----- Entries supplied

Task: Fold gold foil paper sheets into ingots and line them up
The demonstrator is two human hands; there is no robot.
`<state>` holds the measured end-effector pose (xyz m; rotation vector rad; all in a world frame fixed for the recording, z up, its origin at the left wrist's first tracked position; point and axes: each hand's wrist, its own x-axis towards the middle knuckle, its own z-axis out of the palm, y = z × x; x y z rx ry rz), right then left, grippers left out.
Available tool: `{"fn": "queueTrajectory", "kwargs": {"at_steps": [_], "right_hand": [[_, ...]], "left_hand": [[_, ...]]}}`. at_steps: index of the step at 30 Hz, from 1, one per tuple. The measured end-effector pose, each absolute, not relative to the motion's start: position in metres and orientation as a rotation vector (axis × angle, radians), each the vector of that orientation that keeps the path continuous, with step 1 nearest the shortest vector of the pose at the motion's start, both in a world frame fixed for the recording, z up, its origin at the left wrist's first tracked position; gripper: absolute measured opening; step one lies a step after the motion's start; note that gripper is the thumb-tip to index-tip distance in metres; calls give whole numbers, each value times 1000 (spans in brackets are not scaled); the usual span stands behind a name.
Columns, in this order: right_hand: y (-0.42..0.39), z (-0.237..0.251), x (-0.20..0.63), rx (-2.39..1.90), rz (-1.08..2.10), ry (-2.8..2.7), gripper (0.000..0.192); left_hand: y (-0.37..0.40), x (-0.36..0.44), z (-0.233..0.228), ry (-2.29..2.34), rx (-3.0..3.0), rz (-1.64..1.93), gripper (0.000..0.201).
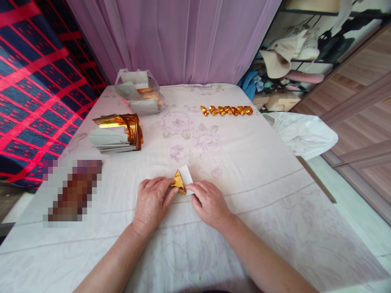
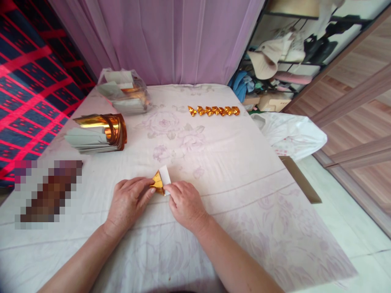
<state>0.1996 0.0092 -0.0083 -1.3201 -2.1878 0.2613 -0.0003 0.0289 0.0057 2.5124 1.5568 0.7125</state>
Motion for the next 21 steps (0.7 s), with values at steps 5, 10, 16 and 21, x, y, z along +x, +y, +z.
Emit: {"fn": "queueTrajectory", "kwargs": {"at_steps": [5, 10, 16, 21], "right_hand": [[7, -7, 196, -1287, 314, -2269, 26], [7, -4, 196, -1285, 276, -2271, 20], [12, -2, 207, -1322, 110, -2298, 28], [12, 1, 210, -1312, 47, -2310, 20]], "left_hand": [[31, -1, 5, 1621, 2506, 662, 15], [32, 3, 4, 1605, 2516, 690, 15], [27, 7, 5, 1469, 2653, 644, 12], [21, 8, 11, 1407, 2686, 650, 15]]}}
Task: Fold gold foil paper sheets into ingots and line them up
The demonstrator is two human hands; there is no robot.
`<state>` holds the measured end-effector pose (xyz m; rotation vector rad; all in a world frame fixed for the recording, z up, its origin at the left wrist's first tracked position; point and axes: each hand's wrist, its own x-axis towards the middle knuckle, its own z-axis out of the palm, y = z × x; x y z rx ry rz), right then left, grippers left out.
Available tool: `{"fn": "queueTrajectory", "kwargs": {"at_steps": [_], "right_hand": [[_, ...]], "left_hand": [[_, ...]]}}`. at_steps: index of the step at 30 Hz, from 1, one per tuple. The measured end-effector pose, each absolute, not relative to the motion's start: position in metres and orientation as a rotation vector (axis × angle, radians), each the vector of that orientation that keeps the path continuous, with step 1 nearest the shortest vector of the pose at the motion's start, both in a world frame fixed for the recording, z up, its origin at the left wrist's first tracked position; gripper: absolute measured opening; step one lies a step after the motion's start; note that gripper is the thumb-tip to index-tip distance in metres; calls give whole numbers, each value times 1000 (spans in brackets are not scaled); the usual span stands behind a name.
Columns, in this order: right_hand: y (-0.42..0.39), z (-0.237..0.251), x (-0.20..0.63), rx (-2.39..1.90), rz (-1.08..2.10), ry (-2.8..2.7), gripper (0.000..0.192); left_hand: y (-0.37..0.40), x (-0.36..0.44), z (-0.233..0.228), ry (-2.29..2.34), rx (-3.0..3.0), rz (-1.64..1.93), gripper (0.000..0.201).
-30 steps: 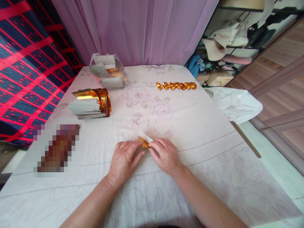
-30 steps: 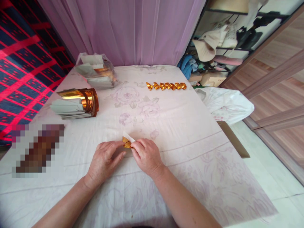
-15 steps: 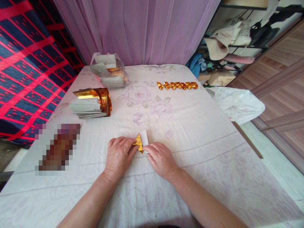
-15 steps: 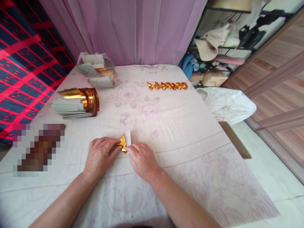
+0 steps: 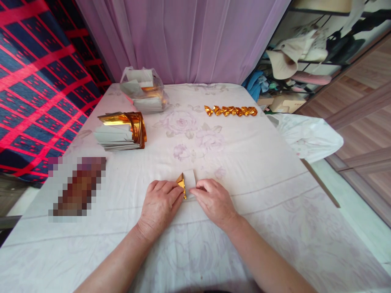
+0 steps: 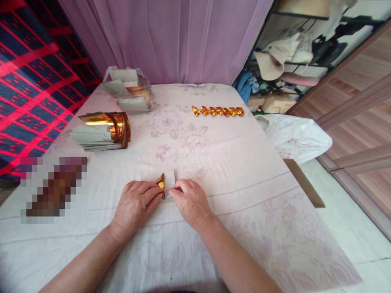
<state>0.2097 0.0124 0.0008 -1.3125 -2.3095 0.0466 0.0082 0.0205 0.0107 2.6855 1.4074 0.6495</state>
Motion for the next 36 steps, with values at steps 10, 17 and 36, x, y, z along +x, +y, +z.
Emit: {"fn": "queueTrajectory", "kwargs": {"at_steps": [10, 17, 36], "right_hand": [[8, 0, 205, -1221, 183, -2286, 10], [12, -6, 208, -1233, 357, -2178, 11], [14, -6, 193, -1466, 299, -2070, 10]], "left_hand": [[21, 2, 8, 1373, 2683, 648, 14], [21, 3, 10, 1380, 2644, 671, 13], [17, 4, 8, 1458, 2513, 574, 15]]}}
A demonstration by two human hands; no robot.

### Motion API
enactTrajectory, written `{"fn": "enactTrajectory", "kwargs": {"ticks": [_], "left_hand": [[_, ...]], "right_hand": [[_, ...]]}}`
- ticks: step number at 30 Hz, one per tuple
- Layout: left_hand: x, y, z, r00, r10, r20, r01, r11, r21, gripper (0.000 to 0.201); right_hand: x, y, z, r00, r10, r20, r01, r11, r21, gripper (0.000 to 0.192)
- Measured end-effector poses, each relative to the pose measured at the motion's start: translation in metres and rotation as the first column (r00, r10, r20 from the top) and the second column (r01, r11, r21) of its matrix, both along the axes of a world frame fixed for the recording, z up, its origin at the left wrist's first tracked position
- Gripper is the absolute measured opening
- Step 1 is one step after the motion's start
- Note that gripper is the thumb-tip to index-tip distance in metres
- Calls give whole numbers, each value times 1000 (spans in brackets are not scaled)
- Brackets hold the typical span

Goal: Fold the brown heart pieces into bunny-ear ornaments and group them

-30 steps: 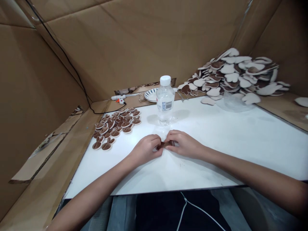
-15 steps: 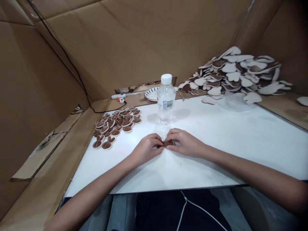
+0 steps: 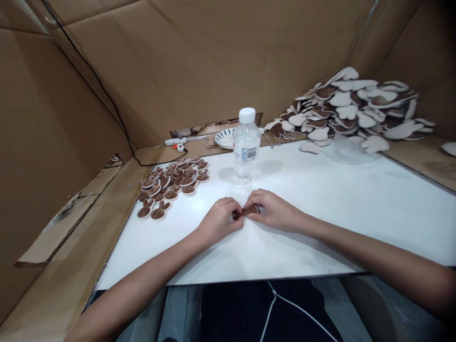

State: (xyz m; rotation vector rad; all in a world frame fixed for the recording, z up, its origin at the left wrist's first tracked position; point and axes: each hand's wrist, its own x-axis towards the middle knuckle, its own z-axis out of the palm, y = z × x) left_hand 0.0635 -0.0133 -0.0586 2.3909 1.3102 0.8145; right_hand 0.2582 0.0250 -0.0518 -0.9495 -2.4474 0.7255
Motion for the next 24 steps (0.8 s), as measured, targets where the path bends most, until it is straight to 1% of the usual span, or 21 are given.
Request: {"fn": "enactTrajectory", "kwargs": {"ticks": [3, 6, 10, 13, 17, 22, 24], "left_hand": [[-5, -1, -1, 1000, -9, 27, 8, 999, 32, 9], [-10, -1, 2, 998, -41, 54, 37, 997, 72, 11], [-13, -3, 6, 992, -98, 82, 83, 982, 170, 9], [-12, -4, 5, 990, -120, 75, 103, 974, 204, 8], [-11, -3, 1, 988, -136, 70, 121, 975, 187, 7], [-11, -1, 0, 991, -125, -49, 132, 976, 175, 2], [-10, -1, 1, 992, -113, -59, 121, 978, 169, 3]], "right_hand": [[1, -2, 0, 1000, 1, -5, -1, 999, 35, 7], [2, -2, 0, 1000, 22, -3, -22, 994, 104, 6], [3, -4, 1, 998, 53, -17, -48, 975, 216, 6], [4, -6, 2, 996, 75, -39, -62, 959, 277, 6], [3, -8, 2, 995, 93, -34, -80, 961, 266, 9], [3, -8, 2, 994, 96, -53, -83, 975, 208, 17], [4, -7, 2, 992, 108, -71, -93, 977, 190, 16]]}}
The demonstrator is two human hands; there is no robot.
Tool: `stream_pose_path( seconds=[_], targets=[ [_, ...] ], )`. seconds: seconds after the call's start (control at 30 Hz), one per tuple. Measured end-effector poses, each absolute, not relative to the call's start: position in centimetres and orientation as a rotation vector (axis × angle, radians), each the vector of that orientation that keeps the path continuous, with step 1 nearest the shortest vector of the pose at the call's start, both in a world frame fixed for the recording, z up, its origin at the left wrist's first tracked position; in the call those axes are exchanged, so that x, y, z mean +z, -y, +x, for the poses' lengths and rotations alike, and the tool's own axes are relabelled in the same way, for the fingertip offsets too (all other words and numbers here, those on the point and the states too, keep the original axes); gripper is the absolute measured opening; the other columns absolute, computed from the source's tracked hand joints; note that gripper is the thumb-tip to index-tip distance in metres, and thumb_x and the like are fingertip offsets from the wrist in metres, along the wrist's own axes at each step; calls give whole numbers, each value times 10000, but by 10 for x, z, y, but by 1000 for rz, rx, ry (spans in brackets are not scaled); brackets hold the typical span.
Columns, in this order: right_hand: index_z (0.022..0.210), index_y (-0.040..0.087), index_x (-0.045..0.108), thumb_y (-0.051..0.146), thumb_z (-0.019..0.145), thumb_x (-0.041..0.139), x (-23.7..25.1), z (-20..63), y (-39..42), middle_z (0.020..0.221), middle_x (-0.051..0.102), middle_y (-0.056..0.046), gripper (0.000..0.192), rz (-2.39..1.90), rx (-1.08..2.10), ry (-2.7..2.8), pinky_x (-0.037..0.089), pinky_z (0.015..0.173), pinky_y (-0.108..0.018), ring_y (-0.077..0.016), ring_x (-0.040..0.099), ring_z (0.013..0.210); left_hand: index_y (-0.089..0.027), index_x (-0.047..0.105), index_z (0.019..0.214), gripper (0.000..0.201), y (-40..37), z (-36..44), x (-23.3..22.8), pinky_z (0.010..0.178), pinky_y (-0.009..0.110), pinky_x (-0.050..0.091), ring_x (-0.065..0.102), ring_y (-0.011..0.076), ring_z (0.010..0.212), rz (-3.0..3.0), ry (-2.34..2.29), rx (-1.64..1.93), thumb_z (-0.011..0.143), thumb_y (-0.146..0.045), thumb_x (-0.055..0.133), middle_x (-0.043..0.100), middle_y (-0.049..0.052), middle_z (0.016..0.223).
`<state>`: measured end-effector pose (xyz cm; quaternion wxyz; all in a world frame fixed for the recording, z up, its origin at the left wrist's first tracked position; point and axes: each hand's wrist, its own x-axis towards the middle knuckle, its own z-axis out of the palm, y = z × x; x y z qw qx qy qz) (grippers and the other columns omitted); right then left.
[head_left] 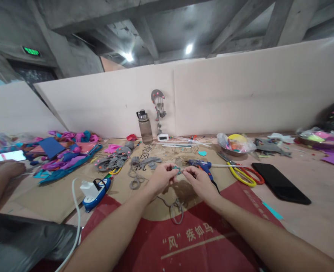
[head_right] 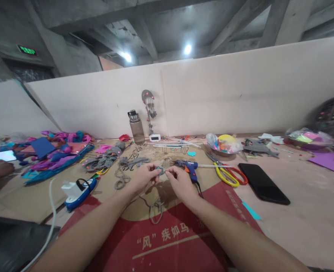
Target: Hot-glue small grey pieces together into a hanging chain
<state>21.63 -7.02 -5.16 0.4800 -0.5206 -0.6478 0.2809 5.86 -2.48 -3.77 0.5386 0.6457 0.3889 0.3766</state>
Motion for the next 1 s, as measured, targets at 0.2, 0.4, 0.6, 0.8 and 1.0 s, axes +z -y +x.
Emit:
stream_pose_path(
  seconds=[0.2, 0.4, 0.6, 0.8, 1.0],
  targets=[
    [759, 172, 609, 350, 839, 456, -53, 218, 67, 721, 594, -11, 248, -1231, 603, 1637, 392, 684, -266, -153, 523, 716, -150, 532, 678, 198, 3, 44, -43, 405, 178, 327, 426, 57, 381, 1464, -984, 1026, 689, -334, 606, 520, -39, 467],
    [786, 171, 639, 328, 842, 459, -46, 218, 68, 776, 635, -24, 245, -1146, 612, 1693, 404, 739, -271, -156, 556, 775, -154, 512, 663, 235, -15, 28, -40, 387, 176, 286, 410, 56, 372, 1235, -984, 1308, 613, -308, 682, 499, -50, 447],
    [802, 176, 649, 407, 824, 507, -25, 224, 75, 603, 505, 32, 272, -1016, 858, 1736, 327, 510, -204, -91, 428, 550, -155, 504, 677, 202, -27, -2, -22, 392, 164, 293, 430, 50, 399, 1013, -852, 1654, 616, -240, 677, 506, -63, 482],
    [879, 194, 698, 468, 796, 543, -15, 228, 87, 568, 472, 50, 326, -947, 1166, 1842, 288, 431, -184, -62, 348, 456, -155, 443, 645, 245, -36, -26, -11, 385, 137, 281, 443, 34, 430, 671, -690, 1940, 568, -125, 674, 474, -82, 507],
    [899, 238, 737, 442, 787, 581, -14, 212, 107, 802, 680, 0, 281, -790, 1327, 2146, 440, 617, -206, -114, 581, 674, -139, 452, 663, 179, -38, -25, -12, 378, 117, 275, 414, 7, 419, 523, -584, 1894, 655, -85, 623, 505, -57, 548]
  ],
)
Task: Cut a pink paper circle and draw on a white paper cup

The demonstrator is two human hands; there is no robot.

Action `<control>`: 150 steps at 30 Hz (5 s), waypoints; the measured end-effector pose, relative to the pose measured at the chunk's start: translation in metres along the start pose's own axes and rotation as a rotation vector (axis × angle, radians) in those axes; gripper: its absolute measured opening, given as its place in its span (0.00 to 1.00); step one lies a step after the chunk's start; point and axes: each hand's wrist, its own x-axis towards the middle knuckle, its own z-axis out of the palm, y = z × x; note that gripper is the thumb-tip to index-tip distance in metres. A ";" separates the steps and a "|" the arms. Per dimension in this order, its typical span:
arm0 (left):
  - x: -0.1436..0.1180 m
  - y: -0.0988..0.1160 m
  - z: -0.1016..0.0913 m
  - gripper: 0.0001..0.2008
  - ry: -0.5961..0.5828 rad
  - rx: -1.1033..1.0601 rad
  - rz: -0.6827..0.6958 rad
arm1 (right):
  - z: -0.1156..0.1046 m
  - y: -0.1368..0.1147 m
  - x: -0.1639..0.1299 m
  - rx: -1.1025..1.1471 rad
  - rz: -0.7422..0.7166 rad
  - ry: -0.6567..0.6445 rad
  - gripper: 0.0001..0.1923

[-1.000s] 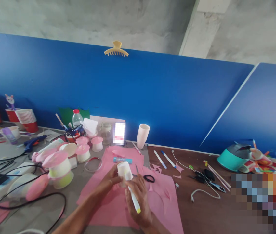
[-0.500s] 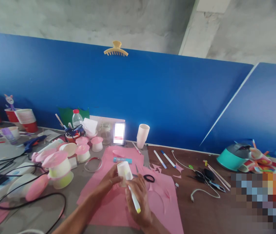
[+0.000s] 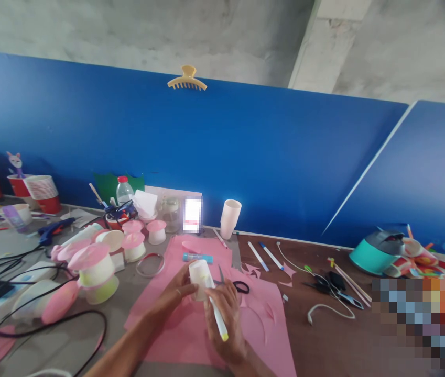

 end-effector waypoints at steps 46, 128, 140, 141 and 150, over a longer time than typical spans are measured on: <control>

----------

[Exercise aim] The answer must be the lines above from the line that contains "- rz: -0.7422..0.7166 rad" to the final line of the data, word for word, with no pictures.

[Response to the task]
  - rz: -0.7422..0.7166 rad
  - ry: -0.6567..0.6445 rad
  - gripper: 0.0001..0.1923

[-1.000s] 
[-0.500s] 
[+0.000s] 

 end-effector waypoints at steps 46, 128, 140, 141 and 150, over a longer time than typical spans are measured on: <control>

That wraps up the answer.